0

I am reading about DW modeling and started wondering why surrogate keys are used at all?

I understand that sometimes business keys are not integers nthat makes the life (as well as joiing and indexing) harder. However, what I do not understand is why to solve kinda limitation of the DW or RDBMS by adding and extra column for managing unique identifiers?

Would it not be more appropriate that this kind of functionality would be transparent to DW/RDBMS users and the entry will get internal identifier from the system automatically? For example creating an SHA-1 digest of the entire row or a subset of it (those fields that can be represented in some kind of a textual format).

aviad
  • 8,229
  • 9
  • 50
  • 98
  • Surrogate keys are typically auto-incremented integers which are 32-bits long.
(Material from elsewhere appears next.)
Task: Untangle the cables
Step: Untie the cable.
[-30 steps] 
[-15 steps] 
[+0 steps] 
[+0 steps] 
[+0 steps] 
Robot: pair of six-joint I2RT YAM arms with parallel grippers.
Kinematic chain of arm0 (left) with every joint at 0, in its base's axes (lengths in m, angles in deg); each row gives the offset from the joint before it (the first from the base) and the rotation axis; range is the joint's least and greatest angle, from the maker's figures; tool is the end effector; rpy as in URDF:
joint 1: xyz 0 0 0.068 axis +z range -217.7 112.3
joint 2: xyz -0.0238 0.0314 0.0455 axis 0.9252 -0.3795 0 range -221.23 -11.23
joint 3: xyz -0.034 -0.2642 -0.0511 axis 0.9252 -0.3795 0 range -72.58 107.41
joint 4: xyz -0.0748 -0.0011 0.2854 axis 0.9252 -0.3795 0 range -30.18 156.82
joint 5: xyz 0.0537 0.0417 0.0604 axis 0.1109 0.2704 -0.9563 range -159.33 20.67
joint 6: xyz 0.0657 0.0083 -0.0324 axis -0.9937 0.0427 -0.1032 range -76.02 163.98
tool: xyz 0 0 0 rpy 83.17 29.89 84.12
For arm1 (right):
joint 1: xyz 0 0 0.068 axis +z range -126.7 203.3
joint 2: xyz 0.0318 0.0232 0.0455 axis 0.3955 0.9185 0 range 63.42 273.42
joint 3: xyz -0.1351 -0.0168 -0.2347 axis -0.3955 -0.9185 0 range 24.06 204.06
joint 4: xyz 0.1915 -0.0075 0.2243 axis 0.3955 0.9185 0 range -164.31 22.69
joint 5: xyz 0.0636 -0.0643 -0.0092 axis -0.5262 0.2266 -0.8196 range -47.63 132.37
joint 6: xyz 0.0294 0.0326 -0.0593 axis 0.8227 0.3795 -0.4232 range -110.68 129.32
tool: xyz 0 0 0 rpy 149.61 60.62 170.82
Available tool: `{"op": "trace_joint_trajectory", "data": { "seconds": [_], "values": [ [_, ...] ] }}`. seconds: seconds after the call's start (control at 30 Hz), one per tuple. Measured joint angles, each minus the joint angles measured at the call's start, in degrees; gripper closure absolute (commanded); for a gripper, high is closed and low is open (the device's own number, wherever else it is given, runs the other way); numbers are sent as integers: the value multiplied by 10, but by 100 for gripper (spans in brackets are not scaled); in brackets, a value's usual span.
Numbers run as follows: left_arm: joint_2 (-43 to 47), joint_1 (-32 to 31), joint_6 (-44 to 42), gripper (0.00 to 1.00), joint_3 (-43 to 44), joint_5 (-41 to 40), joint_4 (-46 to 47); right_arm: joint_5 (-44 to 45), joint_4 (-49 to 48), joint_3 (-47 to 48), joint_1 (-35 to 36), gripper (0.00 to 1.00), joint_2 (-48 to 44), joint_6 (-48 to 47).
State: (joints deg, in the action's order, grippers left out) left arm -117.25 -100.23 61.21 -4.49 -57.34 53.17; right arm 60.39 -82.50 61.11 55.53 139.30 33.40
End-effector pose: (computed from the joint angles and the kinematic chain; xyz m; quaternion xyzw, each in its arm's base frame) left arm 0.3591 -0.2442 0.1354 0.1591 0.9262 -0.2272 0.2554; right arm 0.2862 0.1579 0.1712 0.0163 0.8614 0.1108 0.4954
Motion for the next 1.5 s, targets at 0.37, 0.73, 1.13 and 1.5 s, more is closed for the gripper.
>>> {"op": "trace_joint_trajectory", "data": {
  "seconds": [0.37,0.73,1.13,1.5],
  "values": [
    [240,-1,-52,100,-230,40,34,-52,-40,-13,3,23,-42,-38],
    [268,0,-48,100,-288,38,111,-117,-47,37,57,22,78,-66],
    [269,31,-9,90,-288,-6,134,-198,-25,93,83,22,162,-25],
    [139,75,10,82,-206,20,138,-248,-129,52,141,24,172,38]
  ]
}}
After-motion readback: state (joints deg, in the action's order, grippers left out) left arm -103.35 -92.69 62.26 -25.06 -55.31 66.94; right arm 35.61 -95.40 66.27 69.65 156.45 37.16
Since you have to duplicate the row identifier as a foreign key where applicable, this generally saves a lot of space over duplicating long strings or multiple columns. – apokryfos Jul 21 '16 at 12:31
  • Understood. What I do not get is why the DW users have to worry about that and why it is not integrated functionality of DW or RDBMS software? – aviad Jul 21 '16 at 12:34
  • My guess is the RDBMS does not want to impose the extra space taken by surrogate keys in the cases where it is not necessary. What the RDBMS offers is a mechanism for the DB developer to define such keys where needed. – apokryfos Jul 21 '16 at 12:37
  • When using the Data Vault 2.0 methodology for the DWH, you actually create a hash digest, using the idea you provided. – tobi6 Jul 22 '16 at 19:18

1 Answers1

1

The reason to use surrogate keys is because you have control over the data warehouse but most likely do not have control over the source systems. Assumptions you make today about the stability of the natural keys can cause you problems in the future.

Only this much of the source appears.